**DATA SHOWN**
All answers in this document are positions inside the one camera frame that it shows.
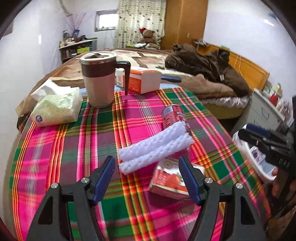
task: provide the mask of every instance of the red can
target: red can
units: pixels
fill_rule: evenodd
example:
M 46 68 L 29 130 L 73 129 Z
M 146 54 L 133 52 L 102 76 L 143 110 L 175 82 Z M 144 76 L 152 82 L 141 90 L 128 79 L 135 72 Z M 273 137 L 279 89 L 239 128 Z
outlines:
M 186 120 L 185 113 L 180 106 L 176 104 L 171 104 L 167 106 L 162 111 L 161 117 L 163 118 L 163 129 L 168 128 L 178 121 L 184 121 L 186 125 L 186 130 L 191 135 L 190 126 L 188 124 L 188 121 Z

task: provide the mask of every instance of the plaid tablecloth
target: plaid tablecloth
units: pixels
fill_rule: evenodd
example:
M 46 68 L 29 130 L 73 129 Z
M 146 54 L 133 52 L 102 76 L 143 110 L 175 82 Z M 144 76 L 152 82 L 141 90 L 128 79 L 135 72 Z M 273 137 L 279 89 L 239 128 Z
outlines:
M 192 129 L 191 162 L 203 165 L 205 176 L 219 183 L 241 182 L 263 222 L 270 209 L 263 188 L 214 116 L 190 92 L 181 88 L 143 95 L 115 93 L 114 103 L 92 108 L 84 100 L 78 121 L 38 128 L 30 120 L 22 133 L 12 168 L 10 195 L 15 231 L 25 240 L 34 214 L 50 184 L 75 183 L 101 165 L 117 149 L 160 132 L 161 112 L 180 105 Z M 185 241 L 200 208 L 147 190 L 155 164 L 127 176 L 118 165 L 102 202 L 96 206 L 99 226 L 108 240 Z M 212 240 L 219 240 L 225 204 L 220 203 Z M 69 203 L 74 239 L 80 235 L 73 203 Z

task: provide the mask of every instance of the metal screw
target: metal screw
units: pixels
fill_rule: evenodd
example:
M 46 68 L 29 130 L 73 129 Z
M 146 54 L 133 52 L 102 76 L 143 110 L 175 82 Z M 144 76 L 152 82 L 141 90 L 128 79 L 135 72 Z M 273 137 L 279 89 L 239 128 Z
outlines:
M 84 177 L 84 178 L 81 179 L 82 183 L 88 183 L 88 181 L 89 181 L 88 177 Z
M 58 183 L 52 183 L 52 184 L 50 185 L 51 188 L 57 188 L 58 186 L 59 186 Z
M 208 183 L 208 184 L 211 184 L 211 183 L 213 183 L 213 179 L 210 178 L 210 177 L 206 177 L 205 182 Z
M 242 189 L 244 187 L 241 183 L 236 183 L 235 186 L 237 189 Z

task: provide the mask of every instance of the floral curtain
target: floral curtain
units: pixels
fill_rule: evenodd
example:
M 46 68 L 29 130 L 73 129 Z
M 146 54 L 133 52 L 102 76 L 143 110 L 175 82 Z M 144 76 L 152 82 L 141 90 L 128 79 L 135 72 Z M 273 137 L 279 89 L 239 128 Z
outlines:
M 142 38 L 139 28 L 155 31 L 160 43 L 164 37 L 166 0 L 119 0 L 115 48 L 138 43 Z

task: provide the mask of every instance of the human hand
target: human hand
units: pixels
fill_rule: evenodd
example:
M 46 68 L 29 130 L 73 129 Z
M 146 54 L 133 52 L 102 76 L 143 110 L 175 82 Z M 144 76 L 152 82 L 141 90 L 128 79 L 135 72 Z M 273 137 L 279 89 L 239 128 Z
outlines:
M 271 194 L 273 196 L 276 196 L 279 192 L 279 189 L 280 189 L 280 184 L 279 184 L 279 169 L 276 167 L 273 171 L 272 171 L 272 175 L 273 176 L 277 176 L 273 183 L 272 183 L 272 191 L 271 191 Z M 293 180 L 290 184 L 290 190 L 291 191 L 296 191 L 296 179 Z M 288 206 L 291 207 L 291 206 L 295 206 L 296 205 L 296 194 L 291 198 L 291 200 L 289 201 L 288 203 Z

**EXERCISE DESCRIPTION**
Each record should be quoted exactly, with the images omitted.

**THE COMPLETED TASK**
All answers in this document are positions inside the one camera frame that it shows.
task: provide the mask of every instance of the red can
target: red can
units: pixels
fill_rule: evenodd
example:
M 46 68 L 29 130 L 73 129 Z
M 146 54 L 133 52 L 102 76 L 143 110 L 175 82 Z M 144 76 L 152 82 L 141 90 L 128 79 L 135 72 Z M 273 137 L 279 89 L 239 128 Z
outlines:
M 186 120 L 185 113 L 180 106 L 176 104 L 171 104 L 167 106 L 162 111 L 161 117 L 163 118 L 163 129 L 168 128 L 178 121 L 184 121 L 186 125 L 186 130 L 191 135 L 190 126 L 188 124 L 188 121 Z

task: provide the mask of every instance of the plaid tablecloth
target: plaid tablecloth
units: pixels
fill_rule: evenodd
example:
M 46 68 L 29 130 L 73 129 Z
M 146 54 L 133 52 L 102 76 L 143 110 L 175 82 Z M 144 76 L 152 82 L 141 90 L 128 79 L 135 72 Z M 273 137 L 279 89 L 239 128 Z
outlines:
M 192 129 L 191 162 L 203 165 L 205 176 L 219 183 L 241 182 L 263 222 L 270 209 L 263 188 L 214 116 L 190 92 L 181 88 L 143 95 L 115 93 L 114 103 L 92 108 L 84 100 L 78 121 L 38 128 L 30 120 L 22 133 L 12 168 L 10 195 L 15 231 L 25 240 L 34 214 L 50 184 L 75 183 L 101 165 L 117 149 L 160 132 L 161 112 L 180 105 Z M 185 241 L 200 208 L 147 190 L 155 164 L 127 176 L 118 165 L 102 202 L 96 206 L 99 226 L 108 240 Z M 212 240 L 219 240 L 225 204 L 220 203 Z M 69 203 L 74 239 L 80 235 L 73 203 Z

task: provide the mask of every instance of the metal screw
target: metal screw
units: pixels
fill_rule: evenodd
example:
M 46 68 L 29 130 L 73 129 Z
M 146 54 L 133 52 L 102 76 L 143 110 L 175 82 Z M 144 76 L 152 82 L 141 90 L 128 79 L 135 72 Z M 273 137 L 279 89 L 239 128 Z
outlines:
M 84 177 L 84 178 L 81 179 L 82 183 L 88 183 L 88 181 L 89 181 L 88 177 Z
M 58 183 L 52 183 L 52 184 L 50 185 L 51 188 L 57 188 L 58 186 L 59 186 Z
M 208 183 L 208 184 L 211 184 L 211 183 L 213 183 L 213 179 L 210 178 L 210 177 L 206 177 L 205 182 Z
M 242 189 L 244 187 L 241 183 L 236 183 L 235 186 L 237 189 Z

task: provide the mask of every instance of the floral curtain
target: floral curtain
units: pixels
fill_rule: evenodd
example:
M 46 68 L 29 130 L 73 129 Z
M 146 54 L 133 52 L 102 76 L 143 110 L 175 82 Z M 144 76 L 152 82 L 141 90 L 128 79 L 135 72 Z M 273 137 L 279 89 L 239 128 Z
outlines:
M 142 38 L 139 28 L 155 31 L 160 43 L 164 37 L 166 0 L 119 0 L 115 48 L 138 43 Z

task: provide the mask of every instance of the human hand
target: human hand
units: pixels
fill_rule: evenodd
example:
M 46 68 L 29 130 L 73 129 Z
M 146 54 L 133 52 L 102 76 L 143 110 L 175 82 Z M 144 76 L 152 82 L 141 90 L 128 79 L 135 72 Z M 273 137 L 279 89 L 239 128 Z
outlines:
M 271 194 L 273 196 L 276 196 L 279 192 L 279 189 L 280 189 L 280 184 L 279 184 L 279 169 L 276 167 L 273 171 L 272 171 L 272 175 L 273 176 L 277 176 L 273 183 L 272 183 L 272 191 L 271 191 Z M 293 180 L 290 184 L 290 190 L 291 191 L 296 191 L 296 179 Z M 288 206 L 291 207 L 291 206 L 295 206 L 296 205 L 296 194 L 291 198 L 291 200 L 289 201 L 288 203 Z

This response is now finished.